Wherever a line holds the word "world", copy that line from the data.
── EXTRACTED MATERIAL
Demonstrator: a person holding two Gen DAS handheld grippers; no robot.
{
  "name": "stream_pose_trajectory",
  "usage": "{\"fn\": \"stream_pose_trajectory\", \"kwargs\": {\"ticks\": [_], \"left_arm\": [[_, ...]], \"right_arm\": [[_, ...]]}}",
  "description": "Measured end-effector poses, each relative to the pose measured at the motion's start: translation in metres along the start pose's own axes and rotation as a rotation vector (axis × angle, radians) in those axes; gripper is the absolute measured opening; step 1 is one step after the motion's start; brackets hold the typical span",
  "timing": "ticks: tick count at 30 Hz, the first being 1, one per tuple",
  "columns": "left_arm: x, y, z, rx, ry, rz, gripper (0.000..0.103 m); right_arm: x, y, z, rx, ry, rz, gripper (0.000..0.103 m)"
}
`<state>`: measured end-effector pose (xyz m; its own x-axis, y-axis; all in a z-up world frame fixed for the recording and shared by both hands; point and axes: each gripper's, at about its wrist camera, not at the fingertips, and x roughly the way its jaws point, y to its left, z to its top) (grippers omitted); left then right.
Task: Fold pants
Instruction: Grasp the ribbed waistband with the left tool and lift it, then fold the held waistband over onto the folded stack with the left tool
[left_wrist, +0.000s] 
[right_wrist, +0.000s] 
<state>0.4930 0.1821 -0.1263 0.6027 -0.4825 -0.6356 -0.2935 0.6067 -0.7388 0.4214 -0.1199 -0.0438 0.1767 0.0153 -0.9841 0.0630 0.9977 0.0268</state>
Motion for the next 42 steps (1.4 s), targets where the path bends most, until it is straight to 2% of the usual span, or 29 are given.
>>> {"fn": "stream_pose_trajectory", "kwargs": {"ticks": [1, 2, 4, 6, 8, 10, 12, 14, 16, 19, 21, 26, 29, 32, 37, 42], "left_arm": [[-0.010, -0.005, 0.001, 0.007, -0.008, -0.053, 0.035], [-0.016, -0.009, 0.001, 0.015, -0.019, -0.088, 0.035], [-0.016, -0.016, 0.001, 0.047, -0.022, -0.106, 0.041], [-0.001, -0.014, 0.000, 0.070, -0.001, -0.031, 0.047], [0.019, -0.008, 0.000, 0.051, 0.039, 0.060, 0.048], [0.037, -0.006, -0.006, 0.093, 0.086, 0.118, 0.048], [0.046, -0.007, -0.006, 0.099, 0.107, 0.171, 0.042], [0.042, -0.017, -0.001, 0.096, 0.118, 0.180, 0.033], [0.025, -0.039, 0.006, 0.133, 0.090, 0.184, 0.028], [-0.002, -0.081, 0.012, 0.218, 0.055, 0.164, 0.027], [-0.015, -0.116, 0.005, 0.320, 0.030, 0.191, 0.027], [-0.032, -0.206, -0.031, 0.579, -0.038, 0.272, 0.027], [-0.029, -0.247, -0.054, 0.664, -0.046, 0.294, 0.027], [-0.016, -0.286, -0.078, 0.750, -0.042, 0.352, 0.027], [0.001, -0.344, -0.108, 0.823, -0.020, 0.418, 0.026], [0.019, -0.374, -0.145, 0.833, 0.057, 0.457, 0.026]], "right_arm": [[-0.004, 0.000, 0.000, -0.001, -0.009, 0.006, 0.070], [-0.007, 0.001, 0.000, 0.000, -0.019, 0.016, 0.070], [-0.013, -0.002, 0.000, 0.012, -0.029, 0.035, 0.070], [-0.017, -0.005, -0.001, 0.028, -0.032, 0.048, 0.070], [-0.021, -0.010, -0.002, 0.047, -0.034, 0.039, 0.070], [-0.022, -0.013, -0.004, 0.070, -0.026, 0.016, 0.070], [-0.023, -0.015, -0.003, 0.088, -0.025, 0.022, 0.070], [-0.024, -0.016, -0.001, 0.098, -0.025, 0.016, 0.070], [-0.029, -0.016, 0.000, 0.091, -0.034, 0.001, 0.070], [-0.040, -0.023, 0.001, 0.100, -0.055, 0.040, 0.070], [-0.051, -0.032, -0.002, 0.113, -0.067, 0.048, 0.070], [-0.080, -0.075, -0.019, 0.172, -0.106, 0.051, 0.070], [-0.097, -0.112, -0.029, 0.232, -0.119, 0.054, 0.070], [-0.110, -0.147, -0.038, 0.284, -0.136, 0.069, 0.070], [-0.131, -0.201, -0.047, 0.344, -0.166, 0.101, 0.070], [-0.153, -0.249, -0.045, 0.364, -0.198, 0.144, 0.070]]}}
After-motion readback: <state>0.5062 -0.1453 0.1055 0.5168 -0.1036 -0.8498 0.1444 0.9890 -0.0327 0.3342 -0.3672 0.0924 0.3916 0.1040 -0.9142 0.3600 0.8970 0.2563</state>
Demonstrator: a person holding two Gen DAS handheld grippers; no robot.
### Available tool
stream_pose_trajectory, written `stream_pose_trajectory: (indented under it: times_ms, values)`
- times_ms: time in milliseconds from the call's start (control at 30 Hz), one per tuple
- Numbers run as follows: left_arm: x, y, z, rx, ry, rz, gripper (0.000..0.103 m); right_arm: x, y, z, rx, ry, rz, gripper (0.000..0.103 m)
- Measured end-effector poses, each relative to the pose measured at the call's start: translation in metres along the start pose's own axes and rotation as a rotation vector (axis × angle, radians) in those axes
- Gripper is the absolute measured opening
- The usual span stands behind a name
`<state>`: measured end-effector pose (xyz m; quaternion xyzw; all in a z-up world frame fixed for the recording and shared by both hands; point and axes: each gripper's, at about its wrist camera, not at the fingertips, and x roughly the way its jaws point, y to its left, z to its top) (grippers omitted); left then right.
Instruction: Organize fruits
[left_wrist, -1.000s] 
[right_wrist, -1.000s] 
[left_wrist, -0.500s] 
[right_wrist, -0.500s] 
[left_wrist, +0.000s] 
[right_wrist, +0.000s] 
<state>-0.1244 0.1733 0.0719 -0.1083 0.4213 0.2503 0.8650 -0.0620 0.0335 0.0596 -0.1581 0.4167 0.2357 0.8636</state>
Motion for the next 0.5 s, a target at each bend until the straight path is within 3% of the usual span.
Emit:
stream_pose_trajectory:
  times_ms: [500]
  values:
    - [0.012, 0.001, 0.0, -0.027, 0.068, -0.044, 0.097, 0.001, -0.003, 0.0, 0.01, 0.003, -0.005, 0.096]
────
== ANSWER BOX ==
`<state>`: measured end-effector pose (xyz m; its own x-axis, y-axis; all in a z-up world frame fixed for the recording and shared by both hands; point and axes: each gripper's, at about its wrist camera, not at the fingertips, and x roughly the way its jaws point, y to its left, z to its top) (grippers omitted); left then right.
`<state>`: measured end-effector pose (xyz m; quaternion xyzw; all in a z-up world frame fixed for the recording and shared by both hands; point and axes: each gripper's, at about its wrist camera, not at the fingertips, and x roughly the way its jaws point, y to its left, z to its top) (grippers omitted); left then right.

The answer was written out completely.